# Libraries

In [1]:
import numpy as np
import pandas as pd
from sklearn.linear_model import LinearRegression
from sklearn.linear_model import Lasso
from sklearn.linear_model import Ridge
from sklearn.metrics import mean_squared_error
from sklearn.metrics import r2_score
from sklearn.model_selection import GridSearchCV
from sklearn.model_selection import train_test_split
from sklearn.preprocessing import StandardScaler
from sklearn.metrics import accuracy_score

# Load data

In [2]:
df = pd.read_csv('Data.csv')
df.head()

Unnamed: 0,Density,BodyFat,Age,Weight,Height,Neck,Chest,Abdomen,Hip,Thigh,Knee,Ankle,Biceps,Forearm,Wrist
0,1.0708,12.3,23,154.25,67.75,36.2,93.1,85.2,94.5,59.0,37.3,21.9,32.0,27.4,17.1
1,1.0853,6.1,22,173.25,72.25,38.5,93.6,83.0,98.7,58.7,37.3,23.4,30.5,28.9,18.2
2,1.0414,25.3,22,154.0,66.25,34.0,95.8,87.9,99.2,59.6,38.9,24.0,28.8,25.2,16.6
3,1.0751,10.4,26,184.75,72.25,37.4,101.8,86.4,101.2,60.1,37.3,22.8,32.4,29.4,18.2
4,1.034,28.7,24,184.25,71.25,34.4,97.3,100.0,101.9,63.2,42.2,24.0,32.2,27.7,17.7


#  Lasso vs Ridge (40 points)

In [3]:
target_col = 'Weight'
X = df.drop(target_col, axis=1)
y = df[target_col]

In [4]:
X_train, X_test, y_train, y_test = train_test_split(X, y, test_size=0.3, random_state=42)

#### Lasso

In [5]:
lasso = Lasso()

In [6]:
alphas_lasso = np.logspace(-3, 3, 100)
lasso_params = {'alpha': alphas_lasso}

In [7]:
grid_lasso = GridSearchCV(lasso, lasso_params, cv=5)
grid_lasso.fit(X_train, y_train)
best_alpha_lasso = grid_lasso.best_params_['alpha']
print("Best alpha: {0:.2f}".format(best_alpha_lasso))

Best alpha: 7.56


In [8]:
lasso_best = Lasso(alpha = best_alpha_lasso)
lasso_best.fit(X_train, y_train)

Lasso(alpha=7.56463327554629)

In [9]:
y_train_pred_lasso = lasso_best.predict(X_train)
y_test_pred_lasso = lasso_best.predict(X_test)

train_mse_lasso = np.round(mean_squared_error(y_train, y_train_pred_lasso), decimals = 4)
test_mse_lasso = np.round(mean_squared_error(y_test, y_test_pred_lasso), decimals = 4)

print('Train set MSE of Lasso:', train_mse_lasso)
print('Test set MSE of Lasso:', test_mse_lasso)

Train set MSE of Lasso: 42.8316
Test set MSE of Lasso: 60.5623


In [10]:
lasso_r2 = r2_score(y_test, y_test_pred_lasso)
print('R2 score for Lasso: {0:.4f}'.format(lasso_r2))

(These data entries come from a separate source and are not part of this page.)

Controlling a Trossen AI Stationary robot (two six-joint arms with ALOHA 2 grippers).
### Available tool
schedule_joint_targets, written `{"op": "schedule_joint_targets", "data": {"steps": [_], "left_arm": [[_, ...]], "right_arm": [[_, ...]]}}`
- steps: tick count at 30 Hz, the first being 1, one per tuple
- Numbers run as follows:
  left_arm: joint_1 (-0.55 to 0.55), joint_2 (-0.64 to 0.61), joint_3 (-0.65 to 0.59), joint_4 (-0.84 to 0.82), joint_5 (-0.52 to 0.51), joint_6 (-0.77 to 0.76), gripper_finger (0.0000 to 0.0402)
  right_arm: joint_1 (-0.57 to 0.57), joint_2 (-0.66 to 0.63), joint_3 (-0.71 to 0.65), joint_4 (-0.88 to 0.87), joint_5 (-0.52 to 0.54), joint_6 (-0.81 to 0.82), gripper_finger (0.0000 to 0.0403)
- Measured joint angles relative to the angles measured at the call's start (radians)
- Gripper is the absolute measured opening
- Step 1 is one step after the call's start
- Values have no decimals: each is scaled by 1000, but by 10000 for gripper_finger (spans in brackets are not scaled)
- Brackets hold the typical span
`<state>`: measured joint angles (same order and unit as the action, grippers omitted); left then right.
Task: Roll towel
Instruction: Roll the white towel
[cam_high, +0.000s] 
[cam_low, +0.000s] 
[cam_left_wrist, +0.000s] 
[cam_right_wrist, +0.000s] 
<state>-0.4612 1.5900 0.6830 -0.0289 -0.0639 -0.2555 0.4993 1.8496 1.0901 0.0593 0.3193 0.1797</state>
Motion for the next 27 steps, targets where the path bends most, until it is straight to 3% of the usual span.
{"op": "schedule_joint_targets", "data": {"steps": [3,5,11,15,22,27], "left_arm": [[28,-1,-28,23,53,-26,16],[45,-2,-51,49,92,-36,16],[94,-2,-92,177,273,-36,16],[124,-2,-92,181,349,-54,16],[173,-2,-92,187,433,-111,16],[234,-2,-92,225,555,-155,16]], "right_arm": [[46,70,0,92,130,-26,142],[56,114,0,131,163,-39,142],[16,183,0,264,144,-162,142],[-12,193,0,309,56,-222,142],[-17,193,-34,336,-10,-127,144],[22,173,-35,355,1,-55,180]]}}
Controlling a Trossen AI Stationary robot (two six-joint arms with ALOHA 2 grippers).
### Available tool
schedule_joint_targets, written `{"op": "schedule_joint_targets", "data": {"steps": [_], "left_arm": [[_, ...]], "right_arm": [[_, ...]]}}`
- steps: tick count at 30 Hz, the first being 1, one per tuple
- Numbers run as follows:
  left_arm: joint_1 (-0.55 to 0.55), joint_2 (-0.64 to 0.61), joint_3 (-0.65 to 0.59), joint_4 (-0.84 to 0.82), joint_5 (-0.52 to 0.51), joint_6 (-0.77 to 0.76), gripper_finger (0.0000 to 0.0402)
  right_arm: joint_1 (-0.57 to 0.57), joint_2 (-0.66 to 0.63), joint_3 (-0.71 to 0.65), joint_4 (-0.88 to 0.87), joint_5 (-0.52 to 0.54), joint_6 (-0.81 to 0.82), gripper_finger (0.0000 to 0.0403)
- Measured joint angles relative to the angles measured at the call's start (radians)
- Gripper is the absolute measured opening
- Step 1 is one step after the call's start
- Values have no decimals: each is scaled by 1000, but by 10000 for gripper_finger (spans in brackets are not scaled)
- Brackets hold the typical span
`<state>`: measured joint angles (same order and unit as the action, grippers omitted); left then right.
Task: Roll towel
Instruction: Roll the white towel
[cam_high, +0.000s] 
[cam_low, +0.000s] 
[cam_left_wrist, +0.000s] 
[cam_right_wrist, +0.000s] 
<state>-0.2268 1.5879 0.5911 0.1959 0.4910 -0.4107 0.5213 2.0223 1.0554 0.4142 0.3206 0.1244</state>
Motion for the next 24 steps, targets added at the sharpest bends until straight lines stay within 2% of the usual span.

R2 score for Lasso: 0.9409


#### Ridge

In [11]:
ridge = Ridge()

In [12]:
alphas_ridge = np.logspace(-3, 3, 100)
ridge_params = {'alpha': alphas_ridge}

In [13]:
grid_ridge = GridSearchCV(ridge, ridge_params, cv=5)
grid_ridge.fit(X_train, y_train)
best_alpha_ridge = grid_ridge.best_params_['alpha']
print("Best alpha: {0:.2f}".format(best_alpha_ridge))

Best alpha: 869.75


In [14]:
ridge_best = Ridge(alpha = best_alpha_ridge)
ridge_best.fit(X_train, y_train)

Ridge(alpha=869.7490026177834)

In [15]:
y_train_pred_ridge = ridge_best.predict(X_train)
y_test_pred_ridge = ridge_best.predict(X_test)

train_mse_ridge = np.round(mean_squared_error(y_train, y_train_pred_ridge), decimals = 4)
test_mse_ridge = np.round(mean_squared_error(y_test, y_test_pred_ridge), decimals = 4)

print('Train set MSE of Ridge:', train_mse_ridge)
print('Test set MSE of Ridge:', test_mse_ridge)

Train set MSE of Ridge: 27.1519
Test set MSE of Ridge: 47.2027


In [16]:
ridge_r2 = r2_score(y_test, y_test_pred_ridge)
print('R2 score for Ridge: {0:.4f}'.format(ridge_r2))

R2 score for Ridge: 0.9540


According to the results, the Lasso model has lower accuracy compared to the Ridge model; although the results have been very close to each other, a small difference is observed.
The Ridge model has a lower mean squared error (MSE) and a higher R-squared (R2) compared to the Lasso model.